> **PROMPT**:
Return the data below exactly, but only from the line containing "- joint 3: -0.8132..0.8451" through the line containing "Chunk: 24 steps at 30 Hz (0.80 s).", with both of those lines included.

> **PROVIDED DATA**:
================================

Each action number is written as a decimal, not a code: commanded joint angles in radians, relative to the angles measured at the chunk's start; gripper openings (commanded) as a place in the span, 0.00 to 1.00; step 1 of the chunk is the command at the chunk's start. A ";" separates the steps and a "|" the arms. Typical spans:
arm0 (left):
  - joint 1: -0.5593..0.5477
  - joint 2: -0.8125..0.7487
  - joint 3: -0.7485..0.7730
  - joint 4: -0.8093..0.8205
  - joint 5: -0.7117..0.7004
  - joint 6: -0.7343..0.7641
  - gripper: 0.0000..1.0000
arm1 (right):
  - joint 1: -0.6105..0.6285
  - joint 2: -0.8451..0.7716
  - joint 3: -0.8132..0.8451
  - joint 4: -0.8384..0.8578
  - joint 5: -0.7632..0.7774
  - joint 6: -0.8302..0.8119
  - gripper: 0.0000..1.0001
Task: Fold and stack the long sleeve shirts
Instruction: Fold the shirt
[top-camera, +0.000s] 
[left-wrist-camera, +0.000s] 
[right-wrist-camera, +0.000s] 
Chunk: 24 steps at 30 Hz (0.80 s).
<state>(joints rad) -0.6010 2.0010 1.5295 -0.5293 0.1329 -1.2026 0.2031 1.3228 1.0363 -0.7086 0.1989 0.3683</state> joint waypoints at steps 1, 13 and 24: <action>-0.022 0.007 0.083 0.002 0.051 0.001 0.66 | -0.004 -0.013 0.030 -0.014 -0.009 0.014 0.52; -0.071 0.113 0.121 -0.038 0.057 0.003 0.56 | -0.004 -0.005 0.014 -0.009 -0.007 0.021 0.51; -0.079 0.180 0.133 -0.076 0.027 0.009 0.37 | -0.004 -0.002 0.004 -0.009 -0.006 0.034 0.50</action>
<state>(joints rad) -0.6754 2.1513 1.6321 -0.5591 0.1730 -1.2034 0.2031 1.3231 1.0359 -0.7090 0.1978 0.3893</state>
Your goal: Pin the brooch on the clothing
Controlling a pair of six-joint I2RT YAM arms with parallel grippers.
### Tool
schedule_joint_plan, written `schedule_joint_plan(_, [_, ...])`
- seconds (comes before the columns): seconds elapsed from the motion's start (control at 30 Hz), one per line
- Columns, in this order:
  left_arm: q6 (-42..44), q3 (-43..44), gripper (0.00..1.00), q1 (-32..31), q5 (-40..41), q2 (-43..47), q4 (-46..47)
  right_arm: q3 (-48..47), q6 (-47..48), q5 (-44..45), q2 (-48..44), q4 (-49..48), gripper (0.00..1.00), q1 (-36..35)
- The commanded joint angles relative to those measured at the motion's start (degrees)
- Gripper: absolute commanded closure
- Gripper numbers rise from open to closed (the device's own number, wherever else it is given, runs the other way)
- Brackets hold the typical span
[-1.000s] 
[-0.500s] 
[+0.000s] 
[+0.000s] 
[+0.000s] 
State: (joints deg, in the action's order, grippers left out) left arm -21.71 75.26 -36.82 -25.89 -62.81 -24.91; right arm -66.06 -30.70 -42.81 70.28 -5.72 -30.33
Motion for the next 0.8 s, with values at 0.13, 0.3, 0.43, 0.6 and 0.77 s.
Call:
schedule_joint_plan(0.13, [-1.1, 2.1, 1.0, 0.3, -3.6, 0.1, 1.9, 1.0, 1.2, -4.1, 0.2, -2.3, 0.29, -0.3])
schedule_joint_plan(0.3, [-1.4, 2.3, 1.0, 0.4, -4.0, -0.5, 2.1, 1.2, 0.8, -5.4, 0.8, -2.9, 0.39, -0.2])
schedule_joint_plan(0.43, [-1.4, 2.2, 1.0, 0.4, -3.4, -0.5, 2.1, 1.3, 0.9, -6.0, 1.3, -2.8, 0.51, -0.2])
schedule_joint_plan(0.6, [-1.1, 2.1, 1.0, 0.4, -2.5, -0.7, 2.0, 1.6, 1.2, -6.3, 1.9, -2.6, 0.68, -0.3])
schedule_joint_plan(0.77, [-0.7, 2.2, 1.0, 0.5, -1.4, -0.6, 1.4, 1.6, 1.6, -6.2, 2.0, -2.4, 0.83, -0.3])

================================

> **TASK RESULT**:
  - joint 3: -0.8132..0.8451
  - joint 4: -0.8384..0.8578
  - joint 5: -0.7632..0.7774
  - joint 6: -0.8302..0.8119
  - gripper: 0.0000..1.0001
Task: Fold and stack the long sleeve shirts
Instruction: Fold the shirt
[top-camera, +0.000s] 
[left-wrist-camera, +0.000s] 
[right-wrist-camera, +0.000s] 
Chunk: 24 steps at 30 Hz (0.80 s).

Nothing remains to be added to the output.